*Task directions*
Repeat nothing but the lines below running from the one containing "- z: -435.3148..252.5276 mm" to the one containing "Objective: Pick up". Keep both end lines.

[Extracted data entries]
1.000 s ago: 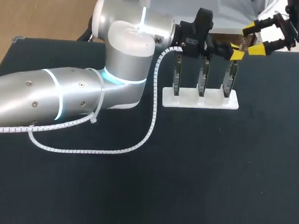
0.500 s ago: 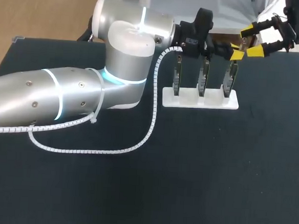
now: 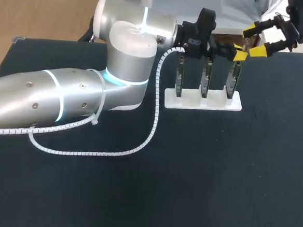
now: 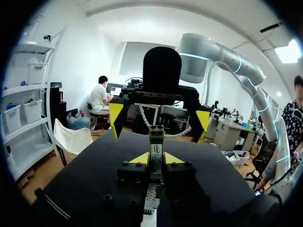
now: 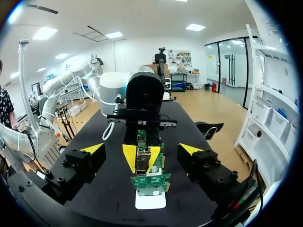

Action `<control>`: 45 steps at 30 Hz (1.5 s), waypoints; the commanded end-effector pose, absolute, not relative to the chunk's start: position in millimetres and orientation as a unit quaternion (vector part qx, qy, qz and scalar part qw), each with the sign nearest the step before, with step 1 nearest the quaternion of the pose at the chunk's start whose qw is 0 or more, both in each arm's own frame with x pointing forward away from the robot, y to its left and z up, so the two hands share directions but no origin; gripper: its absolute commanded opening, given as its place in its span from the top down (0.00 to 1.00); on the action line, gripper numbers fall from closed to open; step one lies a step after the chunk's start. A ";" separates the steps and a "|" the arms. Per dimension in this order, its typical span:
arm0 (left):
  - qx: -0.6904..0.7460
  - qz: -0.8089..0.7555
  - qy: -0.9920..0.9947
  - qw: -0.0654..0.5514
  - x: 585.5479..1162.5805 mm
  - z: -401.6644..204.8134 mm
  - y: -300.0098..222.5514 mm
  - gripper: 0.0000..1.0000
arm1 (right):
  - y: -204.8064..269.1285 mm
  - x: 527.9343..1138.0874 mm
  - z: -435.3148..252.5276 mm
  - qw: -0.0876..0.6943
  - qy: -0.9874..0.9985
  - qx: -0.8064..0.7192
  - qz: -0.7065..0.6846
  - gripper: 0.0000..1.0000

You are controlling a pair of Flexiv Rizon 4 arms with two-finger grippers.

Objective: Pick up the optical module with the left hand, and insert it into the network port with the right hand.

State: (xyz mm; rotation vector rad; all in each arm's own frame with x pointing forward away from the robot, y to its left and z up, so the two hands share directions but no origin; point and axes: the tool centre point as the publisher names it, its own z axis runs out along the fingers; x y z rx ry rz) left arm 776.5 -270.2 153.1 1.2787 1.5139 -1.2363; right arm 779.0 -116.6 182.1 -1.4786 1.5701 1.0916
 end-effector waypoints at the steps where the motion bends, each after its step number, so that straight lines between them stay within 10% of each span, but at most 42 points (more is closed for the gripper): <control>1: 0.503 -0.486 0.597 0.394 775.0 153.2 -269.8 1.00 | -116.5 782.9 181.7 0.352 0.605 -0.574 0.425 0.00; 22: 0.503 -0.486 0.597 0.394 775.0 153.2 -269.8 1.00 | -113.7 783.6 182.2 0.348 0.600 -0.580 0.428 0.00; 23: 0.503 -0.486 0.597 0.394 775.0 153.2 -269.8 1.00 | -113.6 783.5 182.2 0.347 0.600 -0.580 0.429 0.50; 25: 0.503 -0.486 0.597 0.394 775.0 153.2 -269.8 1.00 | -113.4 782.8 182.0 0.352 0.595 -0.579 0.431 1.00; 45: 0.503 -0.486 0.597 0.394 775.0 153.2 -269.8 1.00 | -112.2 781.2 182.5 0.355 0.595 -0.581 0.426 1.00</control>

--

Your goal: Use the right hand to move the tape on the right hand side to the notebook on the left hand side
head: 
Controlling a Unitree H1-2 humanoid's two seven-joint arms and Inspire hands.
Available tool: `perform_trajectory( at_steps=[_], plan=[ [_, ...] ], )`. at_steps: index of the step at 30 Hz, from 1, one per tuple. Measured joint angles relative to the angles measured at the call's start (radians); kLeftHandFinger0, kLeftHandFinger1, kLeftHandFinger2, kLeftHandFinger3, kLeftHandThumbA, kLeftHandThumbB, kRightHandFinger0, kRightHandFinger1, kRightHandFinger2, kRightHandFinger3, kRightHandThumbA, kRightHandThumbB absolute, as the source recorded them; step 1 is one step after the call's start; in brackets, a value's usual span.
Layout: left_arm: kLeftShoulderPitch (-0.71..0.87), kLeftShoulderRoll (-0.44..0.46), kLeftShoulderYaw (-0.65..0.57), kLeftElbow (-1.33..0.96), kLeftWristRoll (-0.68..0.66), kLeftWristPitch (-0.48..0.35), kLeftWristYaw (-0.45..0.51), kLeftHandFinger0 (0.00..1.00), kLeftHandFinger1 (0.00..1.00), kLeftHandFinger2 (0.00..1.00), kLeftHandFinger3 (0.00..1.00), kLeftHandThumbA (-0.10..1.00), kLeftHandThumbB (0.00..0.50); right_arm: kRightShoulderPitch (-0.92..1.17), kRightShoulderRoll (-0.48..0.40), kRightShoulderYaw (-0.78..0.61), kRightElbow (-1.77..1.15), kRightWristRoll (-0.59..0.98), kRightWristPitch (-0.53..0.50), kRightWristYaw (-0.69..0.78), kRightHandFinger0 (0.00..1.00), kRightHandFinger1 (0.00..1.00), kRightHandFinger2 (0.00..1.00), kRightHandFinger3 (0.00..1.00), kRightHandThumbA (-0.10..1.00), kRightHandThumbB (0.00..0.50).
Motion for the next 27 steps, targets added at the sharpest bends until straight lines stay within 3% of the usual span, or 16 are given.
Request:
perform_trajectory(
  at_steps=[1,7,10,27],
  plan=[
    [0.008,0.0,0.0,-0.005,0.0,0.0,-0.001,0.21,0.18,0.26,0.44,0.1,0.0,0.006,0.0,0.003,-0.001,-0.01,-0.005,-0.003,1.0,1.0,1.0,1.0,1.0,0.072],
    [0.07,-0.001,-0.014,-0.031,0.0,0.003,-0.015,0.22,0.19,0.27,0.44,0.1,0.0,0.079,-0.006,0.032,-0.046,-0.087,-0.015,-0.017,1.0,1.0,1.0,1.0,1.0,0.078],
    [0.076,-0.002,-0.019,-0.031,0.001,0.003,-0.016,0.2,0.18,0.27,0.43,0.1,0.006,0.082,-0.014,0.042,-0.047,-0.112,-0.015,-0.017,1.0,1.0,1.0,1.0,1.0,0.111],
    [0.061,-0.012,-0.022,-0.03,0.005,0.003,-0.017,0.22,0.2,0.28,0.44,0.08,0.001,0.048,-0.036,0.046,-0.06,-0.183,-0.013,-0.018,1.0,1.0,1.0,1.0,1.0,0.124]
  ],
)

*Task solution*
  - z: -435.3148..252.5276 mm
  - qw: -0.0876..0.6943
  - qy: -0.9874..0.9985
  - qx: -0.8064..0.7192
  - qz: -0.7065..0.6846
  - gripper: 0.0000..1.0000

You are controlling a pair of Flexiv Rizon 4 arms with two-finger grippers.

Objective: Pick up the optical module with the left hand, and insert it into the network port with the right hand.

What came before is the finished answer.